We are analyzing RNA-seq data from a small time-series experiment with three groups each sampled at a different timepoint (timepoint-0, timepoint-1, timepoint-2) - hence no measurements were repeated on the same individuals. The design is unbalanced with few samples in each group.

To identify genes that vary over time, we encoded the time variable using two dummy variables and applied the likelihood-ratio test (with no coefficient shrinkage). However, for the purpose of visualization, we wanted to show the estimated log2 fold-changes (LFCs) along with their standard errors (SEs) for a model fit using coefficient shrinkage. As the SEs of the LFC estimates of the most significant genes from our test looked quite correlated, we plotted the SEs of the two estimates against each other for all genes and got (red line: intercept 0, slope 1): The corresponding LFCs (for completeness): We couldn't come up with an explanation for the strong (and weirdly looking) SE correlation, so we would like to know:

• Is this how it should be? (And out of curiosity, why is this so?)
• Does is have any implications for the validity of our analysis?

Thanks!

rna-seq deseq2 • 1.9k views
modified 5.4 years ago • written 5.4 years ago by lams30

How many samples are in each timepoint? When you say "few samples" in each group, is that 1 or five?

6
karl.stamm3.6k wrote:

Probably the normal behavior of the algorithm estimating the lfcSE.

Consider the simple case of a Binomial random variable. That's a coin-toss with probability p of a Heads. We know the expected count of heads after n flips is n times p, and the variability around that result is n times p times (1-p). My point is the variability is a simple function of the parameters p and n. Probably DESeq is doing something similar in your experimental setup, where the lfc-SE is derived from the data modeling it's doing. The variability modeling steps in DESeq will use the whole dataset and share information about the dispersion seen in each transcript, so you should expect some kind of relationship.

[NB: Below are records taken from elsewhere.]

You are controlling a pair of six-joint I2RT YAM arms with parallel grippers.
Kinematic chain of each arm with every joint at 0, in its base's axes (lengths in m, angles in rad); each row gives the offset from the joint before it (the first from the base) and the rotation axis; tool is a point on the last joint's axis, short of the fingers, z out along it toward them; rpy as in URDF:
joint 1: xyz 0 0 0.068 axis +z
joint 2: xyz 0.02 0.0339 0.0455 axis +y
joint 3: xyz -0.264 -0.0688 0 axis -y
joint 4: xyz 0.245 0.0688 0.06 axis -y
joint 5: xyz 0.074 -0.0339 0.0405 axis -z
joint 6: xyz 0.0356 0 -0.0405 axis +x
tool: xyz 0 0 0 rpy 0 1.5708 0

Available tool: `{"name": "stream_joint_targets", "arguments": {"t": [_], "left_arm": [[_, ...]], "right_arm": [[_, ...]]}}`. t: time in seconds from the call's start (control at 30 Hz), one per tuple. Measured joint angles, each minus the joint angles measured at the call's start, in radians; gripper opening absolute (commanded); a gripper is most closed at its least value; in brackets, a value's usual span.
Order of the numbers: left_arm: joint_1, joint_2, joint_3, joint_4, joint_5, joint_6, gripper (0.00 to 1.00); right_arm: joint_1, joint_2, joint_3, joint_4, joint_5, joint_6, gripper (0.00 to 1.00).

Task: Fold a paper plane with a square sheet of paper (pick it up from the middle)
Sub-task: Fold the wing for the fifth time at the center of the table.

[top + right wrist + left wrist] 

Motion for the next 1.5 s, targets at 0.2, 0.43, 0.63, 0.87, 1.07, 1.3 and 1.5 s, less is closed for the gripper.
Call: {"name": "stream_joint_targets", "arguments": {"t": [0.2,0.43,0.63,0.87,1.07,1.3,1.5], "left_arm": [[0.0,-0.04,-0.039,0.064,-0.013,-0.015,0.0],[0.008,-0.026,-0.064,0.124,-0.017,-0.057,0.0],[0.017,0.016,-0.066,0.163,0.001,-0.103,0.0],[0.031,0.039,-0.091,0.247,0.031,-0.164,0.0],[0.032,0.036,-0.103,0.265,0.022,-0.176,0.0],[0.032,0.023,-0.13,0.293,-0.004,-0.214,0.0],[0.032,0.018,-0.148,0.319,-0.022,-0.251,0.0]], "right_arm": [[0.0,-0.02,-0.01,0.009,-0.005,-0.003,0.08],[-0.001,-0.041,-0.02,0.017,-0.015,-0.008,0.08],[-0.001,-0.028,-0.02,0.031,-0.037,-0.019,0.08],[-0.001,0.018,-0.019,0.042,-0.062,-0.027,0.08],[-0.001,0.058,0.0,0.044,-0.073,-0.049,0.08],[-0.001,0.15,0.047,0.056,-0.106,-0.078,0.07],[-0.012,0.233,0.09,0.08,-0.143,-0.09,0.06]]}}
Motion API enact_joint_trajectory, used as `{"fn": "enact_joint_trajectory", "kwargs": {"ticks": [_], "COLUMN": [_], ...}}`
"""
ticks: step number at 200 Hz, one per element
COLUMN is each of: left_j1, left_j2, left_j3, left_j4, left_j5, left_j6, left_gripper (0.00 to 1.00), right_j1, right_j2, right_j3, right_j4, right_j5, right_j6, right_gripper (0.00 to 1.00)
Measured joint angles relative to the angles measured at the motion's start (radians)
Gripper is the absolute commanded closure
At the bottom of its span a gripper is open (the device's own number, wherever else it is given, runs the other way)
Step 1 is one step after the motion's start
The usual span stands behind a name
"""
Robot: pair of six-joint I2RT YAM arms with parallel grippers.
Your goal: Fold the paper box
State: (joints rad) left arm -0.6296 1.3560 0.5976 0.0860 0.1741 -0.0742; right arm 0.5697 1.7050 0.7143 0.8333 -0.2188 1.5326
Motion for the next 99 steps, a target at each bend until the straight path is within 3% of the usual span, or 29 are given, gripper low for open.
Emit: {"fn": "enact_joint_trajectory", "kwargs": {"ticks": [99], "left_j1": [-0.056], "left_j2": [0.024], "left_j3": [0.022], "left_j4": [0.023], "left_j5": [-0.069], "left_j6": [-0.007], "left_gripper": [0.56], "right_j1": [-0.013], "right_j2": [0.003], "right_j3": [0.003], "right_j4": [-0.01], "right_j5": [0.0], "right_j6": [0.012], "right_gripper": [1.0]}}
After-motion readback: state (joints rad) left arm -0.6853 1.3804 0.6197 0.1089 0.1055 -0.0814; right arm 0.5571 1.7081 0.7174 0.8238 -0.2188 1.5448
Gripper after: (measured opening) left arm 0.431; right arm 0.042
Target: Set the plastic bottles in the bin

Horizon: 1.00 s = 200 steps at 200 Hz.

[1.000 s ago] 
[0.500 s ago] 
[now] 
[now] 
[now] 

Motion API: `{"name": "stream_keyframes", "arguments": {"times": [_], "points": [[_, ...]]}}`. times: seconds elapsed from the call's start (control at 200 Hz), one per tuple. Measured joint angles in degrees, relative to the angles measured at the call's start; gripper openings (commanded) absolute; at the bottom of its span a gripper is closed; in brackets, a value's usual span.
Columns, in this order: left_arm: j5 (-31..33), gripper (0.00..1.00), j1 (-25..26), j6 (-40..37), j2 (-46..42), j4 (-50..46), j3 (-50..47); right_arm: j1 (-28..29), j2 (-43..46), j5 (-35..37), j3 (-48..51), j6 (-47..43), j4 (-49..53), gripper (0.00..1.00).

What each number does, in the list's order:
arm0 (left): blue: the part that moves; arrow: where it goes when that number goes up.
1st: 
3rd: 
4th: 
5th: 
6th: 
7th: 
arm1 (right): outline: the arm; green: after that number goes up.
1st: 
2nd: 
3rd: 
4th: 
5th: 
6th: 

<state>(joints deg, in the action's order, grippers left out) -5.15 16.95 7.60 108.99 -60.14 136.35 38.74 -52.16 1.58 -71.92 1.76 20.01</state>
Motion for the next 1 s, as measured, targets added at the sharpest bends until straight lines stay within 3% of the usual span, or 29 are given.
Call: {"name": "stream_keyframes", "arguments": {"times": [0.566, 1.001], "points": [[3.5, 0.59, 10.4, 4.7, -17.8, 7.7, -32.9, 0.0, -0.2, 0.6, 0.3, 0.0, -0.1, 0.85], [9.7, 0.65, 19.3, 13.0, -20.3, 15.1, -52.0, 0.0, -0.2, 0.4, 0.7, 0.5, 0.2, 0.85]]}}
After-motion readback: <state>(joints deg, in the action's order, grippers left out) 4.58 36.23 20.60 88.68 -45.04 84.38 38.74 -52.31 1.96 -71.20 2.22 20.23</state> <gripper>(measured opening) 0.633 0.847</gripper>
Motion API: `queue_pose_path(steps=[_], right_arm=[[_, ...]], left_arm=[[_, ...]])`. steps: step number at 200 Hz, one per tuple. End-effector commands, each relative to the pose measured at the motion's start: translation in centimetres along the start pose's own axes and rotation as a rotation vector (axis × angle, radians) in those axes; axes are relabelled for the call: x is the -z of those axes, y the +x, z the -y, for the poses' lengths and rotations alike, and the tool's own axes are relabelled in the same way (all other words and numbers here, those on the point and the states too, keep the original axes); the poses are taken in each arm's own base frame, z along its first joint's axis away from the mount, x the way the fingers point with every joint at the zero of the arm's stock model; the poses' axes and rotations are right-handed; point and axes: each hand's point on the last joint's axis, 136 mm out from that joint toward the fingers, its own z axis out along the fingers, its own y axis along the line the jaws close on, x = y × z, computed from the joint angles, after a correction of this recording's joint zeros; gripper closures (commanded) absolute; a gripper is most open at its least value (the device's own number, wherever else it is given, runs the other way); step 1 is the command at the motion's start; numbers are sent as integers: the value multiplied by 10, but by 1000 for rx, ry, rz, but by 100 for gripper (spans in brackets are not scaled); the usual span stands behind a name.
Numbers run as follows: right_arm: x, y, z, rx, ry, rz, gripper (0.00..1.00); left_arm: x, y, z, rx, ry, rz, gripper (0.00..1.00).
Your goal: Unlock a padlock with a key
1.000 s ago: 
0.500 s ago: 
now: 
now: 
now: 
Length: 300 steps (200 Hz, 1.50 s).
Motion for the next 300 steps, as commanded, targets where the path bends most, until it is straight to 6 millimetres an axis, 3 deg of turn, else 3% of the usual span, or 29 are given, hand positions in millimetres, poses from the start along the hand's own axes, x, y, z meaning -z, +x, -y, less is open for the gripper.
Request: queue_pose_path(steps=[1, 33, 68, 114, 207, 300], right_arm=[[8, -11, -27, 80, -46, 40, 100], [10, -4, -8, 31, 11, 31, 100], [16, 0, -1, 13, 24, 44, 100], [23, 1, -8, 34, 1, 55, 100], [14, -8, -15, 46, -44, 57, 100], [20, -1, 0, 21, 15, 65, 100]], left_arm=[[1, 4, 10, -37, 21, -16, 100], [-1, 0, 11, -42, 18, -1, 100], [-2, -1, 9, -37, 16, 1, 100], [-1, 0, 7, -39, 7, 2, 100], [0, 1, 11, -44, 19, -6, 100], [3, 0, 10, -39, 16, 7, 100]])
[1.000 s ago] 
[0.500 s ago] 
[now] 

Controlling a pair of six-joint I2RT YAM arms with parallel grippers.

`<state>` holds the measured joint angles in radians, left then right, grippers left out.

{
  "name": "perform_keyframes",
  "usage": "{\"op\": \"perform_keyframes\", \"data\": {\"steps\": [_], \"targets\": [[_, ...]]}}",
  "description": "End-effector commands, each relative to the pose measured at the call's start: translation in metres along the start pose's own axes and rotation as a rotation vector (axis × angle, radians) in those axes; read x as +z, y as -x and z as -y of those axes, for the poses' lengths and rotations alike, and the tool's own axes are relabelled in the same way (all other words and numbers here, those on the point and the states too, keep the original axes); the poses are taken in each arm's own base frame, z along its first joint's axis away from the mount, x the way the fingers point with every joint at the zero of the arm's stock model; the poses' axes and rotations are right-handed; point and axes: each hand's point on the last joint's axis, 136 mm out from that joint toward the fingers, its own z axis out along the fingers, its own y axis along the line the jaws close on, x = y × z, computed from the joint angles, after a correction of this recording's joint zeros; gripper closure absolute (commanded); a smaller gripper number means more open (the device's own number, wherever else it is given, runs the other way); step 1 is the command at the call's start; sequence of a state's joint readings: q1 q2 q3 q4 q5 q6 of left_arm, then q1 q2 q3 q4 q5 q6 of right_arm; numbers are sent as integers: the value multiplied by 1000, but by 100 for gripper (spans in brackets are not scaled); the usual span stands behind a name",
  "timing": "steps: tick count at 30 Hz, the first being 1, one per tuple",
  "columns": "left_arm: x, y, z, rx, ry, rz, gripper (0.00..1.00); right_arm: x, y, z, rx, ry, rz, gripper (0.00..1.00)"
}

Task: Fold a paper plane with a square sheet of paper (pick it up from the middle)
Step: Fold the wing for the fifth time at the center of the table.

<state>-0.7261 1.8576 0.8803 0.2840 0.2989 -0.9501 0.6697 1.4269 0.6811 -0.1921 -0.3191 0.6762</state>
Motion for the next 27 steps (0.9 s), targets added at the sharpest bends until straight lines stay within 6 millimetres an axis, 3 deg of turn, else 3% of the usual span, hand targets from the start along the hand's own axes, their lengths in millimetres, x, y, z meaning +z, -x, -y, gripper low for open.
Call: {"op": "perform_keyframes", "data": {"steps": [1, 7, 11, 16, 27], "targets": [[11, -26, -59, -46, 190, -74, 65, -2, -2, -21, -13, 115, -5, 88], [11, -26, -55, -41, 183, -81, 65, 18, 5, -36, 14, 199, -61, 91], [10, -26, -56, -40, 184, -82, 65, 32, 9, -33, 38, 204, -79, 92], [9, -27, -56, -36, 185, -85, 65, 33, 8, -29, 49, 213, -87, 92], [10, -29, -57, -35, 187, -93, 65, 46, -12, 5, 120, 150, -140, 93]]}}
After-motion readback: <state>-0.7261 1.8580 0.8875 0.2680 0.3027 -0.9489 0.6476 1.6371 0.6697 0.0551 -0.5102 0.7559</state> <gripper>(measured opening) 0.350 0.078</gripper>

Probably in a more controlled experiment you'd see a less clear relationship, but now it's doing what it can on limited information.

Since timepoint 1 has strictly lower SEs, it looks like that's the condition you have more replicates of.  If you need to know how the numbers are determined, the source-code is available to look into. I wouldn't worry about it.

Edit: Worth looking into my own data for the same phenomenon. When comparing two samples in three groups (six total samples) my lfcSE plot is on the diagonal red line. No crazy loop, but the very coherent correlation is present. I'll stand by my claim that whatever makes one gene have high SE in one comparison also influences it in the other comparison, particularly since we're using the same third comparison group (your timepoint zero). I'll look into another experiment with more than 2v2 samples to see if the loop structure comes out at all.

Edit2: Here's the results on two experiments. The top row is two samples, symmetric Ax2 vs Bx2 and Ax2 vs Cx2. The bottom row is a varied dataset, Ax20 vs Bx6 and Bx6 vs Cx14. You'll see the correlation is a little more fuzzy but still strongly determined by the gene itself. Of note my SE are almost 10 times as high as yours. Could you post some code so we can see what analysis exactly was performed? 1

Karl is right. When you have very few samples (few residual degrees of freedom) the information to estimate the dispersion is small, so the final dispersion estimates are often close to the parametric line, which is a function of the mean of all normalized samples. The standard errors are calculated using the dispersions, so this dependence on mean will also be seen in the standard errors. Because the groups are unbalanced, one of the groups is contributing more to the mean of normalized samples than the others. Also, at very small mean, the LFC and standard errors start looking like a function of the mean, as the LFC shrinkage increases at low counts. If you color the SE plot with something like col=ifelse(res\$baseMean > 5,"black","red"), you will see that the curve of points is just genes which have very small counts, and the curve is just an artifact of these properties mentioned above. These genes have very small power for detection of DE so it's not a problem for inference.

Although with really unbalanced design, it might make sense to not use a parametric function of the mean of normalized counts from all samples (fitType="parametric"), but instead just use a common value across all genes to set the dispersion prior:

`DESeq(dds, fitType="mean")`

Then the dispersion estimation is not affected by the mean of normalized counts.